Microsoft Exploits Talk Dropped From RSA Agenda

An RSA Conference spokesperson told Channelweb.com on Tuesday that the session appears to have been canceled in early January, but didn't offer a reason for the cancellation. A Microsoft spokesperson declined to comment on whether the session was canceled at Microsoft's behest.

The presentation, titled "Seven Deadliest Microsoft Attacks," was to have been led by the authors of a book by the same name that's slated for release later this month. Syngress, the book's publisher, couldn't be reached for comment, but the company offers the following synopsis of the book on its Web site:

"This book pinpoints the most dangerous hacks and exploits specific to Microsoft applications, laying out the anatomy of these attacks including how to make your system more secure.
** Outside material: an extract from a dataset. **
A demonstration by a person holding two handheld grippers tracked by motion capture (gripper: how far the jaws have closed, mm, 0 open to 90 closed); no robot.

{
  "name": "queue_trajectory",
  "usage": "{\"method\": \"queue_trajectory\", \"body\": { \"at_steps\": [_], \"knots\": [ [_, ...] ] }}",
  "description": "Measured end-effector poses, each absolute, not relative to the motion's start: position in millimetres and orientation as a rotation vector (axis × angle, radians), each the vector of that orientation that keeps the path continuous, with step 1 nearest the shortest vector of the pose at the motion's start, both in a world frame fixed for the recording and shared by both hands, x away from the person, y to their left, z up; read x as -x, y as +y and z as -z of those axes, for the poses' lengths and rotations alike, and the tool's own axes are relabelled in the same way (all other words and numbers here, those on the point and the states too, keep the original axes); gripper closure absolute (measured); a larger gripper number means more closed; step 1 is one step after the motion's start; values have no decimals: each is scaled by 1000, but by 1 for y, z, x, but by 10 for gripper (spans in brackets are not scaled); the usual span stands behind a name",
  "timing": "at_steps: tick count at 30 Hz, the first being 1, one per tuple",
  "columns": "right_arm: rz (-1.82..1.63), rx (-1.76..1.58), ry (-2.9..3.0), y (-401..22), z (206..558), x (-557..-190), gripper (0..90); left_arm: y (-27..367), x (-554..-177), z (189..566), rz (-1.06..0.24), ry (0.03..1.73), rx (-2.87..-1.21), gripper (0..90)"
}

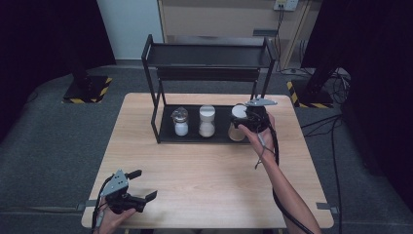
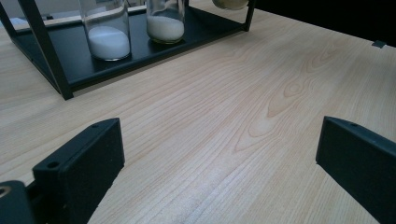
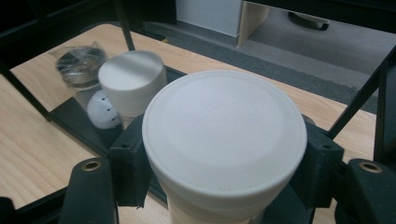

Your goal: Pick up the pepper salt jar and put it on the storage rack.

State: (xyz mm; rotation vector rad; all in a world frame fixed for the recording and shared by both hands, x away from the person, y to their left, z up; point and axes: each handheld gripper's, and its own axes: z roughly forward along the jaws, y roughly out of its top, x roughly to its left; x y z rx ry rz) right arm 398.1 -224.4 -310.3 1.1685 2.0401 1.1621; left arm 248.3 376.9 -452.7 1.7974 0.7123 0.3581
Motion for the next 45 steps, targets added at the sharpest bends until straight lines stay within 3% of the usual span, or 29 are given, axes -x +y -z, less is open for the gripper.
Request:
{"method": "queue_trajectory", "body": {
  "at_steps": [17,45],
  "knots": [
    [-1117,-1233,1998,-217,326,-424,336,377,-249,453,-354,714,-1795,1],
    [-1086,-1268,1999,-210,350,-435,335,377,-249,453,-353,713,-1798,1]
  ]
}}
You will discover the best ways to defend against these vicious hacks with step-by-step instruction and learn techniques to make your computer and network impenetrable.

An RSA Conference guide sent to media several weeks prior to the event contained the following description for the session: "Learn about the methodology behind the deadliest attacks against Microsoft's seven most important software targets, including a deep-dive into Microsoft's Sharepoint solution, from the guys who literally wrote the book on it."

The book's authors include Rob Kraus, senior security consultant for Solutionary, a managed security services provider in based in Omaha, Neb.; Brian Barber, a project manager and architect with the Canada Deposit Insurance Corporation (CDIC); Mike Borkin, author and IT security expert; and Naomi Alpern, who's currently employed by Microsoft as a unified communications consultant.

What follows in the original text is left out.